▸ Problem description:
The whole of the data must be transcribed exactly.

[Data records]
^^^^^^^^
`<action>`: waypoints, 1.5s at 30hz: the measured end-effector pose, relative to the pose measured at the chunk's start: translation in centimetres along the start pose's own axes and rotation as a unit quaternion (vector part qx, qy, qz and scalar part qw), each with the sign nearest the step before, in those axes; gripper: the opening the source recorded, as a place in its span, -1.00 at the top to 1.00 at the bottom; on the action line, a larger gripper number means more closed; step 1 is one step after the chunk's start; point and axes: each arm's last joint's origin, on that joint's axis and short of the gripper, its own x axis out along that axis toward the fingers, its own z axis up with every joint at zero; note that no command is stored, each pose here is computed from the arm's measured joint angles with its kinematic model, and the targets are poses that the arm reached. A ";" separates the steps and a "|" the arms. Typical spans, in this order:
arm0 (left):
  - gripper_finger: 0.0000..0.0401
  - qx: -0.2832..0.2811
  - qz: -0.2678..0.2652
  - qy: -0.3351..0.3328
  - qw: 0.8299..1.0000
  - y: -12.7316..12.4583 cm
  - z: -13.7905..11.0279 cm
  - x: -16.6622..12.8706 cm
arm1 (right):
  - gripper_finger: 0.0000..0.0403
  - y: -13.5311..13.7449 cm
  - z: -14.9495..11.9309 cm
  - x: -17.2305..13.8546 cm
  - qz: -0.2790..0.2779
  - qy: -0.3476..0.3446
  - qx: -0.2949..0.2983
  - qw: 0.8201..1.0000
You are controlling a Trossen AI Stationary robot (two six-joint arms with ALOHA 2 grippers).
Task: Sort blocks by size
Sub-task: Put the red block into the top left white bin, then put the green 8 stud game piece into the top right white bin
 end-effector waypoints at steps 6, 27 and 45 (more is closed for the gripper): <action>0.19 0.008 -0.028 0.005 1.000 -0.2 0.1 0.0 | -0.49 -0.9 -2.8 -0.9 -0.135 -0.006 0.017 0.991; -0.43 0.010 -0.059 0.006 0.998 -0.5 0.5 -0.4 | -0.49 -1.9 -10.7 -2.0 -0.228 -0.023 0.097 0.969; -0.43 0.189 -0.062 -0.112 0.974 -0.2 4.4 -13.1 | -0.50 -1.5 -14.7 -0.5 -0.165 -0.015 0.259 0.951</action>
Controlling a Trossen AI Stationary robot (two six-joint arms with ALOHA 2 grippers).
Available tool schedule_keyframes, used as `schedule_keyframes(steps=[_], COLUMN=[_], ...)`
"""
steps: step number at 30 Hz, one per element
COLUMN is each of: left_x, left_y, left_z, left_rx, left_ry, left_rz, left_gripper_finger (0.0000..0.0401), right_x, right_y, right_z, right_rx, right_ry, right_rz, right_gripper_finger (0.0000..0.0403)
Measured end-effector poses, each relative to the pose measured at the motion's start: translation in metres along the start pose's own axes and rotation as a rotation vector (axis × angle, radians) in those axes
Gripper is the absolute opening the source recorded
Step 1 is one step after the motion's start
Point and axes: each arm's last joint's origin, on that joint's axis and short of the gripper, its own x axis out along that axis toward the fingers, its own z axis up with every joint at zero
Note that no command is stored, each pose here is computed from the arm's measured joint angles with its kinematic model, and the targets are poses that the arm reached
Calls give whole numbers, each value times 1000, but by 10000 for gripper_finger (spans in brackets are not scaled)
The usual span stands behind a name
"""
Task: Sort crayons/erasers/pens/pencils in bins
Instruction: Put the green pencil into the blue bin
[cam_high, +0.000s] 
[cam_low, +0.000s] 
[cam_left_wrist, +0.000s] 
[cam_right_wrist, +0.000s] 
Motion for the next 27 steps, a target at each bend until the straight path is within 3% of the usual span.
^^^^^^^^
▸ Result of the task:
`<action>`: waypoints, 1.5s at 30hz: the measured end-effector pose, relative to the pose measured at the chunk's start: translation in centimetres along the start pose's own axes and rotation as a unit quaternion (vector part qx, qy, qz and scalar part qw), each with the sign nearest the step before, in those axes; gripper: the opening the source recorded, as a place in its span, -1.00 at the top to 1.00 at the bottom; on the action line, a larger gripper number means more closed; step 1 is one step after the chunk's start; point and axes: each arm's last joint's origin, on that joint's axis and short of the gripper, its own x axis out along that axis toward the fingers, its own z axis up with every joint at zero; note that no command is stored, each pose here is computed from the arm's measured joint angles with its kinematic model, and the targets are poses that the arm reached. A ";" separates the steps and a "|" the arms. Typical spans, in this order:
arm0 (left):
  - gripper_finger: 0.0000..0.0401
  - qx: -0.2832..0.2811
  - qz: -0.2678..0.2652
  - qy: -0.3351..0.3328
  - qw: 0.8299..1.0000
  - y: -12.7316..12.4583 cm
  - z: -13.7905..11.0279 cm
  - x: -16.6622..12.8706 cm
arm1 (right):
  - gripper_finger: 0.0000..0.0403
  - y: -13.5311..13.7449 cm
  - z: -14.9495..11.9309 cm
  - x: -17.2305..13.8546 cm
  - qz: -0.2790..0.2779
  - qy: -0.3476..0.3446
  - qx: -0.2949..0.2983
  - qw: 0.8201..1.0000
You are controlling a Trossen AI Stationary robot (two six-joint arms with ALOHA 2 grippers).
Task: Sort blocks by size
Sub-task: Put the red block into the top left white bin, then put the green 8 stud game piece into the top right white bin
 end-effector waypoints at steps 6, 27 and 45 (more is closed for the gripper): <action>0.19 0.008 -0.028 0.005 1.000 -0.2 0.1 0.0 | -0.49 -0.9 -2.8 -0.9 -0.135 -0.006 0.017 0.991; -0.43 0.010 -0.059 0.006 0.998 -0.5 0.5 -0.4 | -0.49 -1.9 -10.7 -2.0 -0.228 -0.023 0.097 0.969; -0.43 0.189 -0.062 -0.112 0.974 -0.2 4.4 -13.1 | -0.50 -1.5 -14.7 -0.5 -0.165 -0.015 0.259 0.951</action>
Controlling a Trossen AI Stationary robot (two six-joint arms with ALOHA 2 grippers).
Available tool schedule_keyframes, used as `schedule_keyframes(steps=[_], COLUMN=[_], ...)`
"""
steps: step number at 30 Hz, one per element
COLUMN is each of: left_x, left_y, left_z, left_rx, left_ry, left_rz, left_gripper_finger (0.0000..0.0401), right_x, right_y, right_z, right_rx, right_ry, right_rz, right_gripper_finger (0.0000..0.0403)
Measured end-effector poses, each relative to the pose measured at the motion's start: translation in metres along the start pose's own axes and rotation as a rotation vector (axis × angle, radians) in those axes
Gripper is the absolute opening the source recorded
Step 1 is one step after the motion's start
Point and axes: each arm's last joint's origin, on that joint's axis and short of the gripper, its own x axis out along that axis toward the fingers, its own z axis up with every joint at zero
Note that no command is stored, each pose here is computed from the arm's measured joint angles with its kinematic model, and the targets are poses that the arm reached
Calls give whole numbers, each value times 1000, but by 10000 for gripper_finger (spans in brackets are not scaled)
The usual span stands behind a name
"""
Task: Sort crayons/erasers/pens/pencils in bins
Instruction: Put the green pencil into the blue bin
[cam_high, +0.000s] 
[cam_low, +0.000s] 
[cam_left_wrist, +0.000s] 
[cam_right_wrist, +0.000s] 
Motion for the next 27 steps, a target at each bend until the straight path is within 3% of the usual span.

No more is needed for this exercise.